Il leghismo celebra il Sindaco-sceriffo che lancia corsi propedeutici per insegnare ad usare le armi

di Daniele Santi #Sassuolo twitter@sassuolnewsgaia #Maiconsalvini

 

Il Sindaco di Sassuolo per il quale le strade della fin troppo tranquilla cittadina nebbiosa dove l’amministrazione leghista è riuscita a svuotare di pubblico anche un luogo effervescente come Il Crogiolo con scelte incomprensibili anche per chi la cultura non la pratica, sono una specie di far west con morti ammazzati a tutti gli angoli e black out che nascondono orde di barbari che violenterebbero donne, bambini e uomini agli angoli delle strade e nottetempo, ha dato il via ad una iniziativa che si guadagna il plauso della dirigenza leghista. E non è un buon segno.

Si tratta del primo corso “propedeutico e di perfezionamento per l’uso dell’arma corta rivolto agli operatori di polizia”, un appuntamento di straordinaria pregnanza civile e sociale, evidentemente anche ad uso propagandistico visto l’uso che il leghismo ne fa, che non è nemmeno male considerando che si può sempre far peggio. Il plauso si rende conto, via via scribacchiando, che può rivelarsi un boomerang e si affretta a correggere il troppo entusiastico endorsement e parla dell’idea di fondo dell’iniziativa e cioè che “per fronteggiare determinate situazioni non serve essere Rambo, occorre solo un’ottima preparazione e il punto d’arrivo finale deve essere una risoluzione pacifica della situazione”. Sottolineare la ripetizione è pleonastico e fa più male a noi che a loro.

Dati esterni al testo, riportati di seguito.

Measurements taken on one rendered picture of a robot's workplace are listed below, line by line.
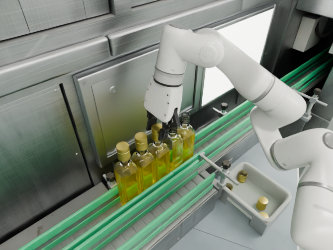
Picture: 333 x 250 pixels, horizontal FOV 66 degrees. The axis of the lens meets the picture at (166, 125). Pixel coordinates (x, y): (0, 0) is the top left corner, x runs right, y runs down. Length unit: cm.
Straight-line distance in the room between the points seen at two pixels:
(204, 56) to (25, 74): 39
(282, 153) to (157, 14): 50
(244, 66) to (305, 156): 26
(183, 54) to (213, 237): 66
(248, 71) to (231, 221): 59
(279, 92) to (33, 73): 56
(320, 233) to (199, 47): 46
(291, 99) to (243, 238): 55
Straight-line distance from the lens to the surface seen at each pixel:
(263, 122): 74
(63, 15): 67
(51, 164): 84
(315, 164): 69
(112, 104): 77
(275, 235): 107
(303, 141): 70
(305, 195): 67
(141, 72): 78
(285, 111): 69
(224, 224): 104
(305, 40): 166
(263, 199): 106
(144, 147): 72
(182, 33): 61
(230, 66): 72
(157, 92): 67
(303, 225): 64
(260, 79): 65
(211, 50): 59
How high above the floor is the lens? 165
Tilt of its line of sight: 42 degrees down
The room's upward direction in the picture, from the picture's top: straight up

Poi per giustificare il plauso l’autore dell’endorsement al Sindaco che salta le righe nei discorsi pubblici (vedi Festival Filosofia 2019) comincia a parlare di un fatto di cronaca avvenuto a Piacenza (che non è Sassuolo) e lo utilizza per esagerare quello che lui chiama “lo stato di insicurezza nel quale versano le nostre città” per poi colpire direttamente la Regione ad uso elettorale delirando dell”istituzione di un assessorato regionale alla Sicurezza – perché quello alla Legalità, trattando anche di mafia della quale La Lega non parla mai, troppo impegnata a descrivere come delinquenti gli immigrati, dimenticandosi dei delinquenti veri, non raccoglie evidentemente il favore di questi signori – e di potenziamento delle risorse da destinare alla Polizia Locale e francamente aumentare le risorse ed insegnare alla gente a sparare ci sembrano due cose assai lontane l’una dall’altra, ma si tratta di questione risibile di fronte alla pericolosità del leghismo rampante che racconta una realtà che non c’è per creare le basi per un involuzione democratica che ci sarà.

Il deliro, inviato via comunicato stampa, continua. Ma è irrilevante. Ciò che è rilevante e che invece si ignora ha a che fare con i numerosi simboli nazisti che appaiono con sempre maggiore frequenza in città nell’indifferenza menaniana e dei suoi proseliti.